-- What this task involves --
Please produce a character-exact copy of the listing that follows, omitting all images.
──────────
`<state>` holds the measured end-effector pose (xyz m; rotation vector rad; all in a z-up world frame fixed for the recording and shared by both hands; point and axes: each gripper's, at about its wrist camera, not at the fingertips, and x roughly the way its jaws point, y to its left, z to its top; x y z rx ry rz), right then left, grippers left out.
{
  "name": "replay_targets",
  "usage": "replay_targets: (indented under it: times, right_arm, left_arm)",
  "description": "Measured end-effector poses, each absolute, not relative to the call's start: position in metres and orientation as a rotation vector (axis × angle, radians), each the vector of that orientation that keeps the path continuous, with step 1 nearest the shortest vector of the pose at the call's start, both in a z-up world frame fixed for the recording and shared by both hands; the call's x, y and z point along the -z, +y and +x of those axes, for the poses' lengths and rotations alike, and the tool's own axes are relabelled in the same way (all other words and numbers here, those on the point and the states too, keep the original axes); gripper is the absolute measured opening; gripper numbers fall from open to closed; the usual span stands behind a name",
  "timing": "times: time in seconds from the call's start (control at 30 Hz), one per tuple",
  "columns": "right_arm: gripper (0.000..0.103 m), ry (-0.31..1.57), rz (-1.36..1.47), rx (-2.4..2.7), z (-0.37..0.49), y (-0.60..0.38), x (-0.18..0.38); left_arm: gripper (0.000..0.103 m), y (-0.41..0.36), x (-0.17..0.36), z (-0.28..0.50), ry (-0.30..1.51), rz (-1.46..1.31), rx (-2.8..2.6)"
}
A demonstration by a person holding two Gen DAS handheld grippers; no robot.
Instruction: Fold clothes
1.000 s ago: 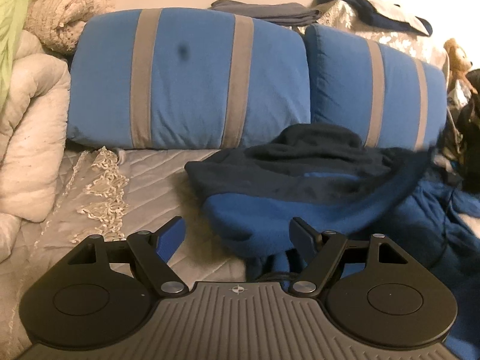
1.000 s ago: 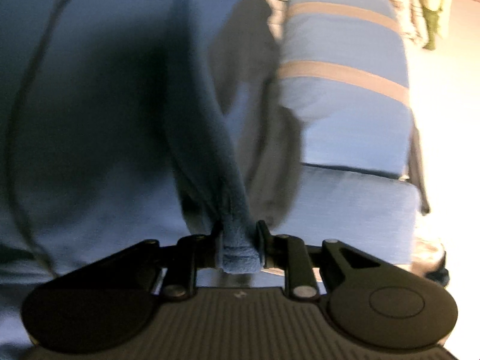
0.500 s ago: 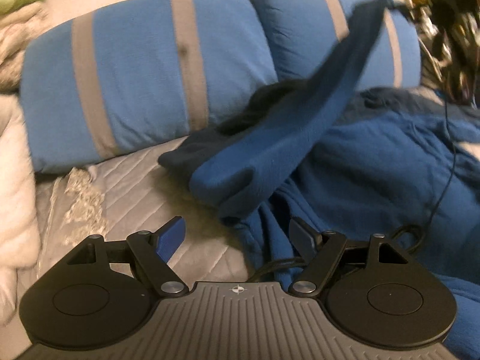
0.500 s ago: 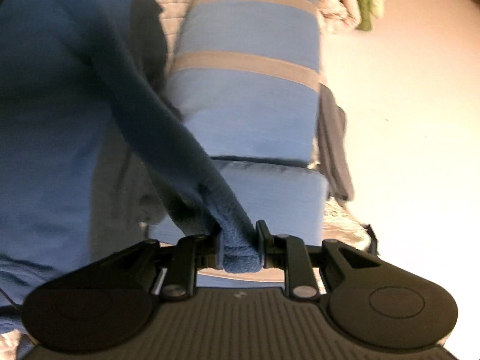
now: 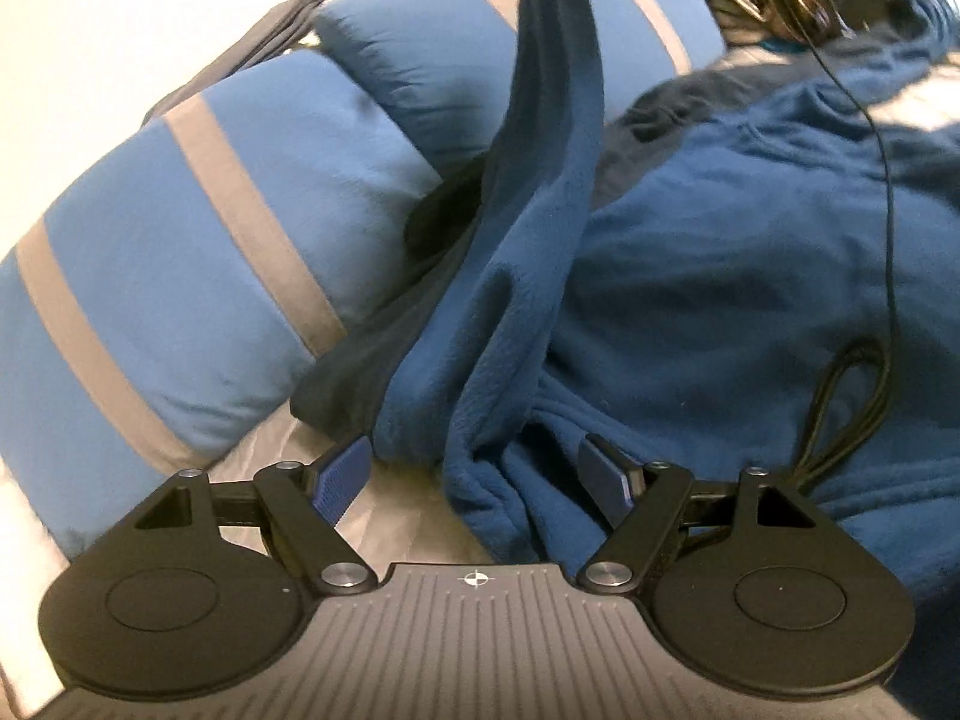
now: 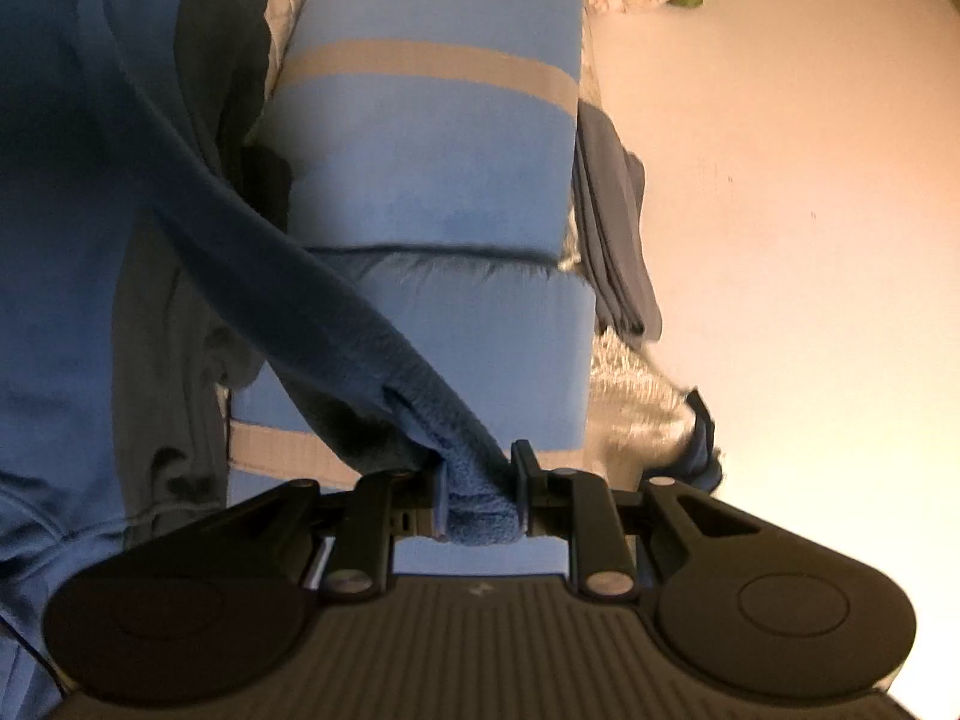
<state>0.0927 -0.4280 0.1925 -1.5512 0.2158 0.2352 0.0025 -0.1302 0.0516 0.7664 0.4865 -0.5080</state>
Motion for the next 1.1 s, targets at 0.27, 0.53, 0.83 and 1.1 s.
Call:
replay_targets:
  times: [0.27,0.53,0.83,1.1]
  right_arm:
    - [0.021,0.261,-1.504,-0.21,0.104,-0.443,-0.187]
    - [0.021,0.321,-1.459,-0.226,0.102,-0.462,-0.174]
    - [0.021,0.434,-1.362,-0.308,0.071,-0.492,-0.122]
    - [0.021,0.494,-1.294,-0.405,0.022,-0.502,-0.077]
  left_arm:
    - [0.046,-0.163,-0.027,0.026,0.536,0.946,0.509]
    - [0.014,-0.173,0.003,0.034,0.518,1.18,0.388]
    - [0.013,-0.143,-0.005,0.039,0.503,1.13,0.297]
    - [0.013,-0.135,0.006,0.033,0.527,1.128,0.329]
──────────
-- Written response --
`<state>` holds the measured end-effector pose (xyz m; rotation vector rad; all in a z-up world frame fixed for the recording and shared by both hands; point and axes: each gripper's, at about its wrist camera, not at the fingertips, and x roughly the way its jaws point, y to its left, z to its top; x y z rx ry rz), right then left, grippers left out.
{
  "name": "replay_targets",
  "usage": "replay_targets: (indented under it: times, right_arm, left_arm)",
  "description": "Measured end-effector poses, each absolute, not relative to the call's start: position in metres and orientation as a rotation vector (axis × angle, radians), each the vector of that orientation that keeps the path continuous, with step 1 nearest the shortest vector of the pose at the call's start, both in a z-up world frame fixed for the recording and shared by both hands; the call's x, y and z point along the -z, +y and +x of those axes, for the poses' lengths and rotations alike, and the tool's own axes are relabelled in the same way (all other words and numbers here, those on the point and the states too, keep the original axes); gripper is the absolute measured opening; gripper numbers fall from open to closed; the usual span stands behind a name",
  "timing": "times: time in seconds from the call's start (control at 30 Hz), one per tuple",
  "columns": "right_arm: gripper (0.000..0.103 m), ry (-0.31..1.57), rz (-1.36..1.47), rx (-2.4..2.7), z (-0.37..0.49), y (-0.60..0.38), x (-0.18..0.38); left_arm: gripper (0.000..0.103 m), y (-0.41..0.36), x (-0.17..0.36), z (-0.28..0.50), ry (-0.30..1.51), rz (-1.46..1.31), rx (-2.8..2.6)"
}
A demonstration by a person holding two Gen DAS handheld grippers; no robot.
Instruction: Fold clothes
1.000 s ago: 
1.000 s ago: 
0.500 s ago: 
0.500 s ago: 
now: 
now: 
<state>0.0927 -0.4280 0.1925 -1.5512 0.2158 0.2352 0.0025 -0.1302 0.0516 0.7664 0.4865 -0.5080</state>
Motion for the next 1.1 s, targets at 0.27, 0.53, 0.83 and 1.1 s.
Call:
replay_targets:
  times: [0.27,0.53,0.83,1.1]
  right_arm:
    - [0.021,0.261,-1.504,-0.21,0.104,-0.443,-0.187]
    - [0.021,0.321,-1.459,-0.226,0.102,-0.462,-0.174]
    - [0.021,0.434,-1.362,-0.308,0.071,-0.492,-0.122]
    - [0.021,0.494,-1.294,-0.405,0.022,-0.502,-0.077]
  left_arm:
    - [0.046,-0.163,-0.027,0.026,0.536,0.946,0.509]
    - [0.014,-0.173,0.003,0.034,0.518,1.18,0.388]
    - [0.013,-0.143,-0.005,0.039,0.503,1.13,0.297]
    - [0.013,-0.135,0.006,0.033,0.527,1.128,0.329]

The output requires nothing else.